> _ABOUT THIS TASK_
Below are the entries; give again exactly the lines from the one mentioning "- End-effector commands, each" through the one mentioning "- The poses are", inclusive.

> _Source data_
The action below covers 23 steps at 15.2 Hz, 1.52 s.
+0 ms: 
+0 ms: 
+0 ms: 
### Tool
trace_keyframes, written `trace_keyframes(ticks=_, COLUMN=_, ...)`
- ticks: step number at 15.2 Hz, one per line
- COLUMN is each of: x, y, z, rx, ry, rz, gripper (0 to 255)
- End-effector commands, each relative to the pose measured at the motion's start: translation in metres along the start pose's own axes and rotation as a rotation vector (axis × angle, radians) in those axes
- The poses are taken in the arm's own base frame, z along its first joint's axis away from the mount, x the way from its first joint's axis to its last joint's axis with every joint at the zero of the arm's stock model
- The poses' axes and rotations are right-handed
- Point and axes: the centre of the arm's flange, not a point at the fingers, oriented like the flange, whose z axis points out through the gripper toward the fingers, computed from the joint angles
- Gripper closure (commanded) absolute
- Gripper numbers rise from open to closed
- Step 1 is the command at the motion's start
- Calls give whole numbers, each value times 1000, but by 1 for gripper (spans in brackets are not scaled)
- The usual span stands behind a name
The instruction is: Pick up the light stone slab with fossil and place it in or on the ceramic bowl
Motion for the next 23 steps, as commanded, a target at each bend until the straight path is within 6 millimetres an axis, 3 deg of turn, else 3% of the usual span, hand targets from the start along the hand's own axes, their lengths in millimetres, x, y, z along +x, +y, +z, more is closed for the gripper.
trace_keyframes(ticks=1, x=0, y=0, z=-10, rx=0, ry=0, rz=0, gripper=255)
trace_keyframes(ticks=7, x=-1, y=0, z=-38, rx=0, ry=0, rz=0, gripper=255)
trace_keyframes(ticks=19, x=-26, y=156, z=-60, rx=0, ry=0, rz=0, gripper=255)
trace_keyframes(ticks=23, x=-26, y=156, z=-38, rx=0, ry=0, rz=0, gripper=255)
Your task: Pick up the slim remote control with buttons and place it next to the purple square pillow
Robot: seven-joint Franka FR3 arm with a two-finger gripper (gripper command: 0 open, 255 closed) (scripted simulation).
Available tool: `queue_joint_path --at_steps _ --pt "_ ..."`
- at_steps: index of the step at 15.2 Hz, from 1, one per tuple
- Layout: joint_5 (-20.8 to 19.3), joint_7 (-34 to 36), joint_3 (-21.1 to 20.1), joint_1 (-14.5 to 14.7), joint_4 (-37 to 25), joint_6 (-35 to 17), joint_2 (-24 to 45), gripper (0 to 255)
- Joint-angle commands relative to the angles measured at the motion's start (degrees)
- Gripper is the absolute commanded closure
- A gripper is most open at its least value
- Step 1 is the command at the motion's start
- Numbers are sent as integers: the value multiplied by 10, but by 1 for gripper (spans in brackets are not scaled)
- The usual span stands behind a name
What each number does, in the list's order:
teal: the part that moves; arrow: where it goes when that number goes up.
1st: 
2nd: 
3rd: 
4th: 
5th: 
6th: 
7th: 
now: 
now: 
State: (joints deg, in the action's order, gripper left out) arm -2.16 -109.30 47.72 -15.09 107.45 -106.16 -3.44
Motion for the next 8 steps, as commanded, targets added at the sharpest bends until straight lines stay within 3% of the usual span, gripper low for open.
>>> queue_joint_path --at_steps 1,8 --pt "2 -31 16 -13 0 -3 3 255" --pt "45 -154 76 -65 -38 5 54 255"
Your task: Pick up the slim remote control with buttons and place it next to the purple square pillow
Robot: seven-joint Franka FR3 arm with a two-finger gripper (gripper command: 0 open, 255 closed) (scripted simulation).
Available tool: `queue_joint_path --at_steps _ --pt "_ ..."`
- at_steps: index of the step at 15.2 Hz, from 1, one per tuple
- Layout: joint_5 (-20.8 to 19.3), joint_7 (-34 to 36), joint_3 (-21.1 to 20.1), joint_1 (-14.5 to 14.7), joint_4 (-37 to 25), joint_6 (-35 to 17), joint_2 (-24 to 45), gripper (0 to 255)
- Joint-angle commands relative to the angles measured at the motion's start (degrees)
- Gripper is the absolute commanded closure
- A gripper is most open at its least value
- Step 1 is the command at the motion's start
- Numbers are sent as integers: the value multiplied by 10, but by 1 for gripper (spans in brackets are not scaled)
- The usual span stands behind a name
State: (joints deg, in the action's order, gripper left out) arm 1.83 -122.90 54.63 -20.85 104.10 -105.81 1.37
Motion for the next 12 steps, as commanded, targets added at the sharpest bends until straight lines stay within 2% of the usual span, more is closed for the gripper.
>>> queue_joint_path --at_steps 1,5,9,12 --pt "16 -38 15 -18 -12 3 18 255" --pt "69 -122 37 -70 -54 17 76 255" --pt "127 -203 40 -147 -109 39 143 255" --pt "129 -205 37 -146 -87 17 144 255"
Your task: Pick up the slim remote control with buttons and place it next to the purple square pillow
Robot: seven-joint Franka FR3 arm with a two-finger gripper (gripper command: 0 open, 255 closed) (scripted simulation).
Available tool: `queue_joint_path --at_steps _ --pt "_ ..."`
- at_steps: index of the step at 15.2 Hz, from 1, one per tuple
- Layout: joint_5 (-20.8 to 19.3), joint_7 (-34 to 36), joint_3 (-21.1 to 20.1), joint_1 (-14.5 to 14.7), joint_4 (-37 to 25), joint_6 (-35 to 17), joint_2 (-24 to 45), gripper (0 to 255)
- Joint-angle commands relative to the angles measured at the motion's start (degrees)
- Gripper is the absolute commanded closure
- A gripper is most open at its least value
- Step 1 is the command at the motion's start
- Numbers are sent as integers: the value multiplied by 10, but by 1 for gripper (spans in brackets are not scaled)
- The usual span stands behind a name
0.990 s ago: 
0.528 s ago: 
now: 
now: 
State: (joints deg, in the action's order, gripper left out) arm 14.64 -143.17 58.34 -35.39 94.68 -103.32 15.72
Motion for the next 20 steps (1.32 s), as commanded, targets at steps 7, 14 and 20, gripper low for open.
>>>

> _SOLUTION TO THE PROBLEM_
- End-effector commands, each relative to the pose measured at the motion's start: translation in metres along the start pose's own axes and rotation as a rotation vector (axis × angle, radians) in those axes
- The poses are taken in the arm's own base frame, z along its first joint's axis away from the mount, x the way from its first joint's axis to its last joint's axis with every joint at the zero of the arm's stock model

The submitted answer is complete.